Restate the full set of records exactly, without adding or dropping a word.
======== DATASET ENTRIES
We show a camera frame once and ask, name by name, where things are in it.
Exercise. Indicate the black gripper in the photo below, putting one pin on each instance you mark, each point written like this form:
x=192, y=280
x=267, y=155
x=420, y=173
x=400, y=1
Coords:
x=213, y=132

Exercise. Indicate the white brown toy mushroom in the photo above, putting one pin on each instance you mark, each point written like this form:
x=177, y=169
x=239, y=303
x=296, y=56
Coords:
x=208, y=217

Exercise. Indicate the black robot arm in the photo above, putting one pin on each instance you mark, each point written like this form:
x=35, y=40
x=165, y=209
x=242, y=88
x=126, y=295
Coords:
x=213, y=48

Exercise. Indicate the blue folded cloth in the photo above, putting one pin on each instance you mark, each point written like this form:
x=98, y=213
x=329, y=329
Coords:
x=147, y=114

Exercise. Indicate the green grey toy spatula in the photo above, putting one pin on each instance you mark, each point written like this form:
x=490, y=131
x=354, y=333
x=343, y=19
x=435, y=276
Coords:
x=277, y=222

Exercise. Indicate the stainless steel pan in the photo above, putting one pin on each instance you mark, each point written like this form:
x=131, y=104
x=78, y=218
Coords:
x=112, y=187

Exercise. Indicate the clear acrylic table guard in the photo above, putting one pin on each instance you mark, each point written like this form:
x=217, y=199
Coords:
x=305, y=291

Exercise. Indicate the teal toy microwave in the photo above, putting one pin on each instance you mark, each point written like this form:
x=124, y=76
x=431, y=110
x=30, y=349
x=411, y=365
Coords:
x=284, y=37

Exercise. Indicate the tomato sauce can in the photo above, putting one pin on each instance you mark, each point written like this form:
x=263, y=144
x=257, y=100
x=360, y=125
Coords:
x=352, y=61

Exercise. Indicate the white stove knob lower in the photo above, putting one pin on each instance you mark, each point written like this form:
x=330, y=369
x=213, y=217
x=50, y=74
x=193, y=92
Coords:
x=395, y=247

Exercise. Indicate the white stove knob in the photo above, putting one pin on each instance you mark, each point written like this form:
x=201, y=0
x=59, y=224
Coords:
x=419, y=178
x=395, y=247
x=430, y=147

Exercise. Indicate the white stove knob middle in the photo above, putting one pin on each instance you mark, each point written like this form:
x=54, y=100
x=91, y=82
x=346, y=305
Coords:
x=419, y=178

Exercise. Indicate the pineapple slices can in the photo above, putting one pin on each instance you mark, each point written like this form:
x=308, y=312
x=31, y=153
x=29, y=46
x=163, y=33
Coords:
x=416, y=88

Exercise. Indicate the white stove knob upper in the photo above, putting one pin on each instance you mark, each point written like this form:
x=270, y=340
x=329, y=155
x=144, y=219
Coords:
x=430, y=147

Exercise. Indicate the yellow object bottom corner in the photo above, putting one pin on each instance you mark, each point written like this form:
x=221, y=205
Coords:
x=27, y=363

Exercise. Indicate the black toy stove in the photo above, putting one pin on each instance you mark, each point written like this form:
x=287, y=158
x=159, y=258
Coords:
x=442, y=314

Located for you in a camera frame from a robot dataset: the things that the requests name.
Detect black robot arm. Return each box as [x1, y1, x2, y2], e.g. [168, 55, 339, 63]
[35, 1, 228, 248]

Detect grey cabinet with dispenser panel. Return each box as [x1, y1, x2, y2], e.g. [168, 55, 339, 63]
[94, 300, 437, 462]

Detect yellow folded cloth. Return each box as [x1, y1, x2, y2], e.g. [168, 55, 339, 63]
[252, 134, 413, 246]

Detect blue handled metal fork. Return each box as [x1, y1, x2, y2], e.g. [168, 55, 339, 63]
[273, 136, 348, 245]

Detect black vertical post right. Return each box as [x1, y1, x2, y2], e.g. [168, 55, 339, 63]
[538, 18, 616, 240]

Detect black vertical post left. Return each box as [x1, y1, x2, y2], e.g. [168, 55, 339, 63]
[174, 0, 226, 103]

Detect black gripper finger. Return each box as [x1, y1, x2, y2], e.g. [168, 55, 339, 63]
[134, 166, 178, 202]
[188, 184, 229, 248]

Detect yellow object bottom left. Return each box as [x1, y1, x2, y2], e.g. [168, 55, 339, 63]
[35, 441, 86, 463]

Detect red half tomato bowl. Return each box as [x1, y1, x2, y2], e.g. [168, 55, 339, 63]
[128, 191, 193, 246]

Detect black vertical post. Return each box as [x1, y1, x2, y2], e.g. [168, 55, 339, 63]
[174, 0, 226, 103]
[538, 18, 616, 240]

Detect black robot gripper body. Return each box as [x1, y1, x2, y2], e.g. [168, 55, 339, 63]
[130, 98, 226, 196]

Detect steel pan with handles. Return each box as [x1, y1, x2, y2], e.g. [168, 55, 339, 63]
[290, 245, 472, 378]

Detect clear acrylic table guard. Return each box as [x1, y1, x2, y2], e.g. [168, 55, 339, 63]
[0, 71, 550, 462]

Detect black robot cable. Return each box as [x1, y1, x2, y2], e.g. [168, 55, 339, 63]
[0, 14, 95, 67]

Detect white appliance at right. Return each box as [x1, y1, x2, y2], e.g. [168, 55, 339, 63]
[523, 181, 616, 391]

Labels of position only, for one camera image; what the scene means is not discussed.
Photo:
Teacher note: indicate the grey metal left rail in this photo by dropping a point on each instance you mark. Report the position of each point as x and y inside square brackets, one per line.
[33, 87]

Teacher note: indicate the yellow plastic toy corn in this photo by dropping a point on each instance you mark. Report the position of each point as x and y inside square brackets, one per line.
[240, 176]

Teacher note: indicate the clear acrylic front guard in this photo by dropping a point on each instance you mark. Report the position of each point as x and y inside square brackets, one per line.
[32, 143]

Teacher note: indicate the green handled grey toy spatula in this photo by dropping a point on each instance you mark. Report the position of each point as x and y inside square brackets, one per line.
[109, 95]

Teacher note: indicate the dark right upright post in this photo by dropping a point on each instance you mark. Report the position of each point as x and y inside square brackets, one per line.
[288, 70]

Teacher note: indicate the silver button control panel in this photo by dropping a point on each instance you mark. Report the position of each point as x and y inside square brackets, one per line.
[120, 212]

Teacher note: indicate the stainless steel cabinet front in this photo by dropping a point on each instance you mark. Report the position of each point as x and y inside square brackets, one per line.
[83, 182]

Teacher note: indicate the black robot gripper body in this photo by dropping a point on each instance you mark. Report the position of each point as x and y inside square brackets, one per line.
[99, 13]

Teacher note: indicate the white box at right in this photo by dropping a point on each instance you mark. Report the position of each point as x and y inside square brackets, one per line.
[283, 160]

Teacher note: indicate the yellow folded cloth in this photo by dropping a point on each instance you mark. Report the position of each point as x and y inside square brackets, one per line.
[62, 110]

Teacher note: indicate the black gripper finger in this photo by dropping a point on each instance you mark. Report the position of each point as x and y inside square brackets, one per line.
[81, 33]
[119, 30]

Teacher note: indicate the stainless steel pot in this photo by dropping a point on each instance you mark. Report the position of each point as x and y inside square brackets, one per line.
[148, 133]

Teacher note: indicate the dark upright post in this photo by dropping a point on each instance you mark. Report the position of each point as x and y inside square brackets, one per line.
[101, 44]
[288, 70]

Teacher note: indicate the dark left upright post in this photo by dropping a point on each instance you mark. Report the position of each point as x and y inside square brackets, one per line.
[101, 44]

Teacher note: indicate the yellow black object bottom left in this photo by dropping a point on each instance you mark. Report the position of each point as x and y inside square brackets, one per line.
================
[ANSWER SPACE]:
We show a camera frame once and ask, name by name, where things are in it.
Exercise. Indicate the black gripper in the photo below, putting one pin on each instance you mark, each point written like this form:
x=192, y=280
x=267, y=155
x=420, y=173
x=400, y=1
Coords:
x=213, y=132

Exercise. Indicate the white brown toy mushroom in the photo above, putting one pin on each instance you mark, each point written like this form:
x=177, y=169
x=239, y=303
x=296, y=56
Coords:
x=208, y=217

Exercise. Indicate the black robot arm in the photo above, putting one pin on each instance you mark, each point written like this form:
x=35, y=40
x=165, y=209
x=242, y=88
x=126, y=295
Coords:
x=213, y=48

Exercise. Indicate the blue folded cloth in the photo above, putting one pin on each instance you mark, each point written like this form:
x=98, y=213
x=329, y=329
Coords:
x=147, y=114

Exercise. Indicate the green grey toy spatula in the photo above, putting one pin on each instance you mark, each point written like this form:
x=490, y=131
x=354, y=333
x=343, y=19
x=435, y=276
Coords:
x=277, y=222

Exercise. Indicate the stainless steel pan in the photo above, putting one pin on each instance you mark, each point written like this form:
x=131, y=104
x=78, y=218
Coords:
x=112, y=187

Exercise. Indicate the clear acrylic table guard in the photo above, putting one pin on each instance you mark, each point written like this form:
x=217, y=199
Coords:
x=305, y=291

Exercise. Indicate the teal toy microwave in the photo above, putting one pin on each instance you mark, each point written like this form:
x=124, y=76
x=431, y=110
x=30, y=349
x=411, y=365
Coords:
x=284, y=37

Exercise. Indicate the tomato sauce can in the photo above, putting one pin on each instance you mark, each point written like this form:
x=263, y=144
x=257, y=100
x=360, y=125
Coords:
x=352, y=61

Exercise. Indicate the white stove knob lower in the photo above, putting one pin on each instance you mark, each point written like this form:
x=330, y=369
x=213, y=217
x=50, y=74
x=193, y=92
Coords:
x=395, y=247

Exercise. Indicate the white stove knob in the photo above, putting one pin on each instance you mark, each point written like this form:
x=201, y=0
x=59, y=224
Coords:
x=419, y=178
x=395, y=247
x=430, y=147

Exercise. Indicate the white stove knob middle in the photo above, putting one pin on each instance you mark, each point written like this form:
x=54, y=100
x=91, y=82
x=346, y=305
Coords:
x=419, y=178

Exercise. Indicate the pineapple slices can in the photo above, putting one pin on each instance you mark, each point written like this form:
x=308, y=312
x=31, y=153
x=29, y=46
x=163, y=33
Coords:
x=416, y=88

Exercise. Indicate the white stove knob upper in the photo above, putting one pin on each instance you mark, each point written like this form:
x=270, y=340
x=329, y=155
x=144, y=219
Coords:
x=430, y=147

Exercise. Indicate the yellow object bottom corner in the photo above, putting one pin on each instance you mark, each point written like this form:
x=221, y=205
Coords:
x=27, y=363

Exercise. Indicate the black toy stove in the photo above, putting one pin on each instance you mark, each point written like this form:
x=287, y=158
x=159, y=258
Coords:
x=442, y=314

Located for you in a camera frame from a robot dataset: the things that the requests name.
Detect black robot arm. Return each box as [x1, y1, x2, y2], e.g. [168, 55, 339, 63]
[35, 1, 228, 248]

Detect grey cabinet with dispenser panel. Return each box as [x1, y1, x2, y2], e.g. [168, 55, 339, 63]
[94, 300, 437, 462]

Detect yellow folded cloth. Return each box as [x1, y1, x2, y2], e.g. [168, 55, 339, 63]
[252, 134, 413, 246]

Detect blue handled metal fork. Return each box as [x1, y1, x2, y2], e.g. [168, 55, 339, 63]
[273, 136, 348, 245]

Detect black vertical post right. Return each box as [x1, y1, x2, y2], e.g. [168, 55, 339, 63]
[538, 18, 616, 240]

Detect black vertical post left. Return each box as [x1, y1, x2, y2], e.g. [168, 55, 339, 63]
[174, 0, 226, 103]

Detect black gripper finger. Return each box as [x1, y1, x2, y2], e.g. [168, 55, 339, 63]
[134, 166, 178, 202]
[188, 184, 229, 248]

Detect yellow object bottom left. Return each box as [x1, y1, x2, y2], e.g. [168, 55, 339, 63]
[35, 441, 86, 463]

Detect red half tomato bowl. Return each box as [x1, y1, x2, y2], e.g. [168, 55, 339, 63]
[128, 191, 193, 246]

Detect black vertical post. Return each box as [x1, y1, x2, y2], e.g. [168, 55, 339, 63]
[174, 0, 226, 103]
[538, 18, 616, 240]

Detect black robot gripper body. Return each box as [x1, y1, x2, y2], e.g. [168, 55, 339, 63]
[130, 98, 226, 196]

Detect steel pan with handles. Return each box as [x1, y1, x2, y2], e.g. [168, 55, 339, 63]
[290, 245, 472, 378]

Detect clear acrylic table guard. Return each box as [x1, y1, x2, y2], e.g. [168, 55, 339, 63]
[0, 71, 550, 462]

Detect black robot cable. Return each box as [x1, y1, x2, y2], e.g. [168, 55, 339, 63]
[0, 14, 95, 67]

Detect white appliance at right. Return each box as [x1, y1, x2, y2], e.g. [168, 55, 339, 63]
[523, 181, 616, 391]

Labels of position only, for one camera image; what the scene means is not discussed.
Photo:
Teacher note: indicate the grey metal left rail in this photo by dropping a point on each instance you mark. Report the position of each point as x and y inside square brackets, one per line.
[33, 87]

Teacher note: indicate the yellow plastic toy corn in this photo by dropping a point on each instance you mark. Report the position of each point as x and y inside square brackets, one per line.
[240, 176]

Teacher note: indicate the clear acrylic front guard in this photo by dropping a point on each instance you mark. Report the position of each point as x and y inside square brackets, one per line.
[32, 143]

Teacher note: indicate the green handled grey toy spatula in this photo by dropping a point on each instance you mark. Report the position of each point as x and y inside square brackets, one per line.
[109, 95]

Teacher note: indicate the dark right upright post in this photo by dropping a point on each instance you mark. Report the position of each point as x and y inside square brackets, one per line.
[288, 70]

Teacher note: indicate the silver button control panel in this photo by dropping a point on each instance you mark. Report the position of each point as x and y inside square brackets, one per line.
[120, 212]

Teacher note: indicate the stainless steel cabinet front in this photo by dropping a point on each instance you mark. Report the position of each point as x and y inside square brackets, one per line.
[83, 182]

Teacher note: indicate the black robot gripper body in this photo by dropping a point on each instance you mark. Report the position of each point as x and y inside square brackets, one per line.
[99, 13]

Teacher note: indicate the white box at right in this photo by dropping a point on each instance you mark. Report the position of each point as x and y inside square brackets, one per line.
[283, 160]

Teacher note: indicate the yellow folded cloth in this photo by dropping a point on each instance you mark. Report the position of each point as x and y inside square brackets, one per line.
[62, 110]

Teacher note: indicate the black gripper finger in this photo by dropping a point on each instance you mark. Report the position of each point as x and y inside square brackets, one per line.
[81, 33]
[119, 30]

Teacher note: indicate the stainless steel pot in this photo by dropping a point on each instance you mark. Report the position of each point as x and y inside square brackets, one per line.
[148, 133]

Teacher note: indicate the dark upright post in this photo by dropping a point on each instance you mark. Report the position of each point as x and y inside square brackets, one per line.
[101, 44]
[288, 70]

Teacher note: indicate the dark left upright post in this photo by dropping a point on each instance you mark. Report the position of each point as x and y inside square brackets, one per line.
[101, 44]

Teacher note: indicate the yellow black object bottom left in this photo by dropping a point on each instance you mark. Report the position of each point as x and y inside square brackets, one per line.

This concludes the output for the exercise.